There are different reasons why you can refinance a house. It is a fairly common financing operation, which can be very interesting in some situations, although it is not exempt from certain elements and risks that you should know. Let’s try to understand the reasons why people refinance their homes.
Refinancing a Home
We must understand that buying a home is probably one of the most important decisions (from a financial standpoint). Unless you are a professional real estate investor, for most people, purchasing a home will occur at most a couple of times or three in their lifetime. In other words, it is a major financial transaction.
It is important to understand that it is a significant investment. For many people, the financial tool value of home ends at the time of purchase, but this is not the case. A house can be a valuable tool that allows you to access refinancing operations oriented to different scenarios.

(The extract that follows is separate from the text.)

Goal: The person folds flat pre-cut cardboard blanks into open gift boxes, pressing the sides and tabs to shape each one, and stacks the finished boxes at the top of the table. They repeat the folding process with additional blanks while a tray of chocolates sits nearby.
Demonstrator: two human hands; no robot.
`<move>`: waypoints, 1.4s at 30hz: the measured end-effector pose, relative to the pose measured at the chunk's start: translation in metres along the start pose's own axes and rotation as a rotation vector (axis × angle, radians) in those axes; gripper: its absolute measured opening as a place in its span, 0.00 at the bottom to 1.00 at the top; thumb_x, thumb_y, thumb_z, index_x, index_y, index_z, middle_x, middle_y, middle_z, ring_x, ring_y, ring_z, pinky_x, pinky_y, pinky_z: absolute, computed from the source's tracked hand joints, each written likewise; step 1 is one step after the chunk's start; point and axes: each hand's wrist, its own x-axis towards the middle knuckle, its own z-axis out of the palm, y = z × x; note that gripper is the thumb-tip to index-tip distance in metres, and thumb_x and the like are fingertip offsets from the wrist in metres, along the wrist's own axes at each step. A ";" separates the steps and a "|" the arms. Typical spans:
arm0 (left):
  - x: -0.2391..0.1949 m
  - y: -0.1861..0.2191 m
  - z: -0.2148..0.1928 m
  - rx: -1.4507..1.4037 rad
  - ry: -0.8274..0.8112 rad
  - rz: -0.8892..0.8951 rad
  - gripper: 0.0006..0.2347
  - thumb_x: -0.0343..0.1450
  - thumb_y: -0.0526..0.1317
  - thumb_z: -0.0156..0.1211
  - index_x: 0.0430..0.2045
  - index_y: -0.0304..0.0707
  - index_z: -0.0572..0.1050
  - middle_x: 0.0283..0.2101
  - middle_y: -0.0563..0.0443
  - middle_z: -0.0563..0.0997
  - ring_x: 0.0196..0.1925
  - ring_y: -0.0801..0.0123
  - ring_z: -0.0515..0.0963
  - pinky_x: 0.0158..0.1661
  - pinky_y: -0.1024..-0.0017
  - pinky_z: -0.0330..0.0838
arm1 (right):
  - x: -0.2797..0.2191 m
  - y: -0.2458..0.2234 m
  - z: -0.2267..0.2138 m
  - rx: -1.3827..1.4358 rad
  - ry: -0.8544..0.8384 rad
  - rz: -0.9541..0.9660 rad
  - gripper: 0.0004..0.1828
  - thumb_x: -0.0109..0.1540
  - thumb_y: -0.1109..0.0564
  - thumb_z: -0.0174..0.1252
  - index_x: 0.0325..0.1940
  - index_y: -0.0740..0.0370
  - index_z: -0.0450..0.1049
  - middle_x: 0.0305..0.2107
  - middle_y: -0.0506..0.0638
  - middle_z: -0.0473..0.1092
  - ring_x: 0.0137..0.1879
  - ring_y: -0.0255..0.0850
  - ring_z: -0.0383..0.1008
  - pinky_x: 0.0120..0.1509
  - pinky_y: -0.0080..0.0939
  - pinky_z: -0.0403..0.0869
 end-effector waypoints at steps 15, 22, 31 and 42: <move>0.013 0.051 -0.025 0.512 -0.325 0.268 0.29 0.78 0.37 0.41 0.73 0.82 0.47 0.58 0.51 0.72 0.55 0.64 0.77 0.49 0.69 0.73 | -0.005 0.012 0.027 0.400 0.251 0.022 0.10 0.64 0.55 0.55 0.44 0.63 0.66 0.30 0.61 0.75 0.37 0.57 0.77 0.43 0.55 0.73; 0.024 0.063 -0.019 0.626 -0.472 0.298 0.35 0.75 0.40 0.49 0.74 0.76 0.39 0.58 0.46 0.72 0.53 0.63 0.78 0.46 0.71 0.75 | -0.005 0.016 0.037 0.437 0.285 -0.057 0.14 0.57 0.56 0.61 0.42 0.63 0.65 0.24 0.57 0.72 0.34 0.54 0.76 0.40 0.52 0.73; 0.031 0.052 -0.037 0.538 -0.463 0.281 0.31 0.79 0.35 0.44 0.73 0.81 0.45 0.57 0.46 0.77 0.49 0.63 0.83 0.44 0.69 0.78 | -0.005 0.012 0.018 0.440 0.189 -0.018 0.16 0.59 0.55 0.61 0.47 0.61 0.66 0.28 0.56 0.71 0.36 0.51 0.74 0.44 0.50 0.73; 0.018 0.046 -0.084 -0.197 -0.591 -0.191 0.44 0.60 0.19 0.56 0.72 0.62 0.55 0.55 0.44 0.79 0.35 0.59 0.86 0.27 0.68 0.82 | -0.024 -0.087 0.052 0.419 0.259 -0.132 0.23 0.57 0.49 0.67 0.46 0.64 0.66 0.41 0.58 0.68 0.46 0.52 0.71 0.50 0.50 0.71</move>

When should you refinance your home? |
|
Improve mortgage terms | Yes |
Obtain extra money | No |
For extra financing | No |
Resolving financial crises | Yes/No |
Looking for a cheap loan | No |
Why do people refinance their homes?
There is no single reason why people refinance a home. In some cases, it is almost a must, as we will see below. If we had to choose some of the main reasons why people apply for mortgage refinancing, we would say that they are the following:
Improve mortgage terms
That is a classic of home refinancing. It can take many forms, both in negotiating with the original lender and subrogating to another. Even, in some cases, as a full payoff of the original loan to apply for a new one.

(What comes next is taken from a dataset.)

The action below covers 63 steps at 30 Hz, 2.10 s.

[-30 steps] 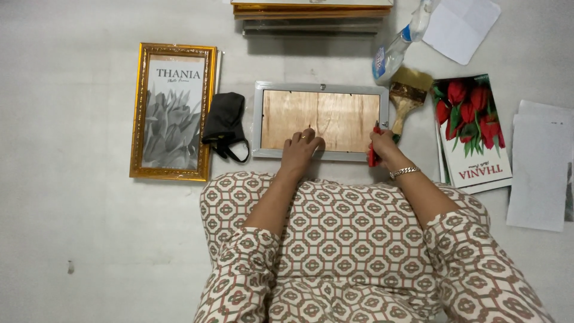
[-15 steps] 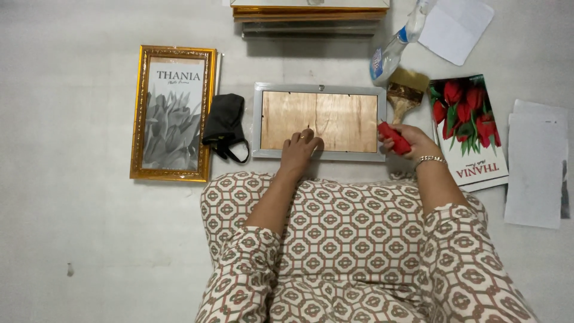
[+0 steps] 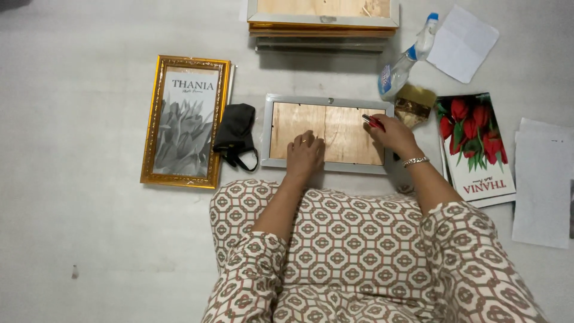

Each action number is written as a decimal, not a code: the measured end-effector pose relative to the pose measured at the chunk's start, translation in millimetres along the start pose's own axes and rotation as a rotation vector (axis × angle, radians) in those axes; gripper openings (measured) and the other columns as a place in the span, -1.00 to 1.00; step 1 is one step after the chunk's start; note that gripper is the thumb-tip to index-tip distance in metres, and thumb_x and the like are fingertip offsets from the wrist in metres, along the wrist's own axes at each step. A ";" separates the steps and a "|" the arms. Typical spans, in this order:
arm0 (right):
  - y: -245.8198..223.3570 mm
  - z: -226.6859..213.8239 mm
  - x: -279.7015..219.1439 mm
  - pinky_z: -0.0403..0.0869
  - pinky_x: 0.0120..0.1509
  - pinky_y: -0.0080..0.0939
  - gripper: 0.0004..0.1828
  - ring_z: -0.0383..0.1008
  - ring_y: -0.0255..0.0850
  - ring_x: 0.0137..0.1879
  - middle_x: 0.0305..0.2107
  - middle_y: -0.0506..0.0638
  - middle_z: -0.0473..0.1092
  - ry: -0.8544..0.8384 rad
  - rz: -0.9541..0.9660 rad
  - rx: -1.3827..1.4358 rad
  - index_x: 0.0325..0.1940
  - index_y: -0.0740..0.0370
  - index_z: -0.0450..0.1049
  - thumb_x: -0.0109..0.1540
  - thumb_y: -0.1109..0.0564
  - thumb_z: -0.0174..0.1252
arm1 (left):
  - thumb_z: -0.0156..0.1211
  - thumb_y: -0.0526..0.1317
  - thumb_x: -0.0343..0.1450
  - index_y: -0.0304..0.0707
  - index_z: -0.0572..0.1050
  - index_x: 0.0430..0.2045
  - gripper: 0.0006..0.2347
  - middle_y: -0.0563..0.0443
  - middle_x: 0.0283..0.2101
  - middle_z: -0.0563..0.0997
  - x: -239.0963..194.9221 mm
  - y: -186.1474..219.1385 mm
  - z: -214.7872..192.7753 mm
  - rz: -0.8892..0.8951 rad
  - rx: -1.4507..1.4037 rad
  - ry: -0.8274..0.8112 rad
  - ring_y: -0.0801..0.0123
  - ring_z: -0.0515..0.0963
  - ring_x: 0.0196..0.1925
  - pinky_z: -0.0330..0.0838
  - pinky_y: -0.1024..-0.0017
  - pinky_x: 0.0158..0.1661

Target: Assembling a picture frame by cleaning the glass and fitting it into the frame

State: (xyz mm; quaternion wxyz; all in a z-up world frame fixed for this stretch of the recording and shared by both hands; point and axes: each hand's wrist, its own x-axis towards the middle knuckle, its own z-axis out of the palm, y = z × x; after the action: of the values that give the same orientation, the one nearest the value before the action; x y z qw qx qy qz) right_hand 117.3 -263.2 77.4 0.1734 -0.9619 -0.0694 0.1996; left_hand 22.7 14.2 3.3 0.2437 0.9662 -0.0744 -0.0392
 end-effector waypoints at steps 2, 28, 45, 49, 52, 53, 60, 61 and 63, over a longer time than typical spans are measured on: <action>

Keep in mind that over the life of a mortgage, it is more than likely that market conditions will change with regards to the price of the mortgage. It is also necessary to think that these market conditions can lower the average cost of a mortgage loan, making the loan that we have contracted a very expensive one.

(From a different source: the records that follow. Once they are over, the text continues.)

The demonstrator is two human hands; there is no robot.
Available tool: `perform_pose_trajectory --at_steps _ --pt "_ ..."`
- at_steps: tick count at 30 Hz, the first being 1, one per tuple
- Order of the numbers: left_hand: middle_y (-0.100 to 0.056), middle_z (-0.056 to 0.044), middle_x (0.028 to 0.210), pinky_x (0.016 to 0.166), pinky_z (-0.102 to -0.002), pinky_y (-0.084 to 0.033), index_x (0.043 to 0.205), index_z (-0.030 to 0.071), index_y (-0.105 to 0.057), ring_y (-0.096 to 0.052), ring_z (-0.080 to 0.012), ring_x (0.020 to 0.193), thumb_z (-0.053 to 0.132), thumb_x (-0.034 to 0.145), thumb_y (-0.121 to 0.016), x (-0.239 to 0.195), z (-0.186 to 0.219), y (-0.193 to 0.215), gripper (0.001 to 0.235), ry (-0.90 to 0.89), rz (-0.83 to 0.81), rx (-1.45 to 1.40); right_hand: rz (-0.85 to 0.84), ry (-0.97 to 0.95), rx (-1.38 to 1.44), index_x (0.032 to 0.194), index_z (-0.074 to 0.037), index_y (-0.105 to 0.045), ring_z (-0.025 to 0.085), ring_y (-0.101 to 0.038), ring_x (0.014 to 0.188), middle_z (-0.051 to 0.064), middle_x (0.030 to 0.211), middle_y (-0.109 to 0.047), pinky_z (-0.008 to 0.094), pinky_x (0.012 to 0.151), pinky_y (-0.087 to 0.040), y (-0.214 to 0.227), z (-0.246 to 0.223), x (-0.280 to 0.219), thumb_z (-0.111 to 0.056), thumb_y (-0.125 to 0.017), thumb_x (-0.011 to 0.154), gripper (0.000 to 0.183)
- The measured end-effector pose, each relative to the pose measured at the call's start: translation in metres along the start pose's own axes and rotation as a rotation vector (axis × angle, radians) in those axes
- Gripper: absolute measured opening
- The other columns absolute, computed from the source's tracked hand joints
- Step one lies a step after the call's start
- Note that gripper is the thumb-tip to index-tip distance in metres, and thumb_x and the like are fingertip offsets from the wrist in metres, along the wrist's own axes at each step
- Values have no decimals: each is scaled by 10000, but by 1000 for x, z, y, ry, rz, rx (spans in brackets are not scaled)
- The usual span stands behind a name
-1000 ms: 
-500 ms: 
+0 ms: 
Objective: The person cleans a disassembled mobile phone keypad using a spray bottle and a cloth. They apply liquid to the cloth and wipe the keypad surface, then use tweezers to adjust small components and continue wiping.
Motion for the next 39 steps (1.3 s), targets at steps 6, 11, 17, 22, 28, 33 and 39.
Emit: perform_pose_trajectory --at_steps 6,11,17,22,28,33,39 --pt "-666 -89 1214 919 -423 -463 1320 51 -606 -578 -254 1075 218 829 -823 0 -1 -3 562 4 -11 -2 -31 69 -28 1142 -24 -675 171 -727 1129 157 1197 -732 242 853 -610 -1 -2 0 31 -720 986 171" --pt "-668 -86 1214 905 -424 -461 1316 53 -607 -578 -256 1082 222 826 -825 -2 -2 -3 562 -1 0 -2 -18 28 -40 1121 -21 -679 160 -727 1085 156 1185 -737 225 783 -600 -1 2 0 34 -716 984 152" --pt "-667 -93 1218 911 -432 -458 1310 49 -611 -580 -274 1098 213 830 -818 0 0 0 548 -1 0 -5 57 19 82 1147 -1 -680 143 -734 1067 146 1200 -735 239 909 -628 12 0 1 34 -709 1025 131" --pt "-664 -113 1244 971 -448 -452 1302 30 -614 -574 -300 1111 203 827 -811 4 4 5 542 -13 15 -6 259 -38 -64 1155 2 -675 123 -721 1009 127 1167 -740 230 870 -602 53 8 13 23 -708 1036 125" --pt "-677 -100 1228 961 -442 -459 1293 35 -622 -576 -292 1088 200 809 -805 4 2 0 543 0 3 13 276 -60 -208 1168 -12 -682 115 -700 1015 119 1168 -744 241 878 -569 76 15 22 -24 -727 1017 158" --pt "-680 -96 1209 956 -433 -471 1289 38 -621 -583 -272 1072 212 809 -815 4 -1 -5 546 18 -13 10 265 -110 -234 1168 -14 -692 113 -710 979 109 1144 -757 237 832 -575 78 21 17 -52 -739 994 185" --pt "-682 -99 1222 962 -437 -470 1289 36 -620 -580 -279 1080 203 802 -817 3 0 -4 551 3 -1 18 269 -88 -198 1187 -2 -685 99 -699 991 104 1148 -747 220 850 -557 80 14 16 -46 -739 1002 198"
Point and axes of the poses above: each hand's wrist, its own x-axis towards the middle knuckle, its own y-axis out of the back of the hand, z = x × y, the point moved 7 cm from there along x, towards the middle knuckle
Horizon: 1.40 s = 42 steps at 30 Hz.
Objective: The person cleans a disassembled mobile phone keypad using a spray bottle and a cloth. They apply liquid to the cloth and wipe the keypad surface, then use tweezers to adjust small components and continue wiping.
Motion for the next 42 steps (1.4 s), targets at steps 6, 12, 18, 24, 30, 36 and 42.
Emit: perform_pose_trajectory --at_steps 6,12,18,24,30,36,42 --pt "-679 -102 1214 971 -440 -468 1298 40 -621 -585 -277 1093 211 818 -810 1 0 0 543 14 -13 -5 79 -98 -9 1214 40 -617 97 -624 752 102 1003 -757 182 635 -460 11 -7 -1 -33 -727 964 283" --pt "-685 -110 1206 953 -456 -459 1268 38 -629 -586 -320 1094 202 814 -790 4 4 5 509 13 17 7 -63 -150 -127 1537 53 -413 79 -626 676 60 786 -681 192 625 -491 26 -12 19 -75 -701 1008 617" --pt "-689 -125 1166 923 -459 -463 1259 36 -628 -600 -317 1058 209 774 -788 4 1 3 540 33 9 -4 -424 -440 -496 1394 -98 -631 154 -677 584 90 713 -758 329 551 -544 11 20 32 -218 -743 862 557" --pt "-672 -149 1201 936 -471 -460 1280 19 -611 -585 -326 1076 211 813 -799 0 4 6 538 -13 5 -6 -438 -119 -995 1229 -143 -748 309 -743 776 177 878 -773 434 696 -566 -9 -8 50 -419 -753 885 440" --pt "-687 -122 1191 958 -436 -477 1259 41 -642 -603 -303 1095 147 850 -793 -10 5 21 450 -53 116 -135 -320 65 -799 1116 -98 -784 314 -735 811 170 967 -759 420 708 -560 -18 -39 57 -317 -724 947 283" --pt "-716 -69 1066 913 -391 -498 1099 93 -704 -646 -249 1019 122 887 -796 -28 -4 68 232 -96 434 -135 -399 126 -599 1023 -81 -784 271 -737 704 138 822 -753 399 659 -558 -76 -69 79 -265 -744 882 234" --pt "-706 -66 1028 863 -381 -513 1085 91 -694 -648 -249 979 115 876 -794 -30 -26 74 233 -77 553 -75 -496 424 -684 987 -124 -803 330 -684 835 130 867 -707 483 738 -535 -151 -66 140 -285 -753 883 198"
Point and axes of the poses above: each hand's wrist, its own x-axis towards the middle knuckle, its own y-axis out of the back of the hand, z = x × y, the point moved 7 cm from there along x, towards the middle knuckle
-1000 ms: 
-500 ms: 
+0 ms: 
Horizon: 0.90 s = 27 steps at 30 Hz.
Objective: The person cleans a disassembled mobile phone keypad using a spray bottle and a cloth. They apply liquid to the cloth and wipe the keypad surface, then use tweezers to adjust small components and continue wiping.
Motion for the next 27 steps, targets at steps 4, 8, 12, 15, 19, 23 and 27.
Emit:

For example, suppose we contract a mortgage at an interest rate of 4%, and a few years later, the average interest rate is 3%. In that case, logically, we are assuming the payment of an expensive mortgage compared to the market. Here, negotiations to improve the conditions are necessary.
Also, these improved loan conditions can include factors such as better repayment terms.
For example, imagine that your financial situation had improved significantly compared to when you took out the mortgage. If the subscription was made for a 30-year term, you could refinance by reducing the duration by 15 years and save a lot of interest.
For extra financing
That is another great reason for refinancing. In this case, when we have amortized an important part of the mortgage so that the house’s market value already exceeds a certain percentage of what we owe the lender, we can use that difference to our advantage.
The advantage of this type of financing is that the amortization costs are generally lower: the monthly payment is smaller than in a personal loan.
The big disadvantage is that it is an expensive form of financing in the long term. Think that you incorporate the loan for much longer than a personal loan. Therefore, although the interests are lower, applying the same ones will be longer.
Resolving financial crises
That would be the worst-case scenario, but it is also one of the most common. Here we could distinguish two different situations:
- Those who request a mortgage refinancing to extend the amortization term, reducing the monthly installment cost. That is quite common and is done when the economic situation makes it complex to assume the current installment.
- Those who use the property to obtain financing to enable them to face a difficult period. In this case, mortgages become a loan model based on the remaining unmortgaged or already amortized value.
As we see, there is no single model of need or use; in fact, we could find and add others.
What is always important is to assess the real reason why we refinance. Before obtaining extra money, it is important to evaluate the possible long-term consequences and the additional costs.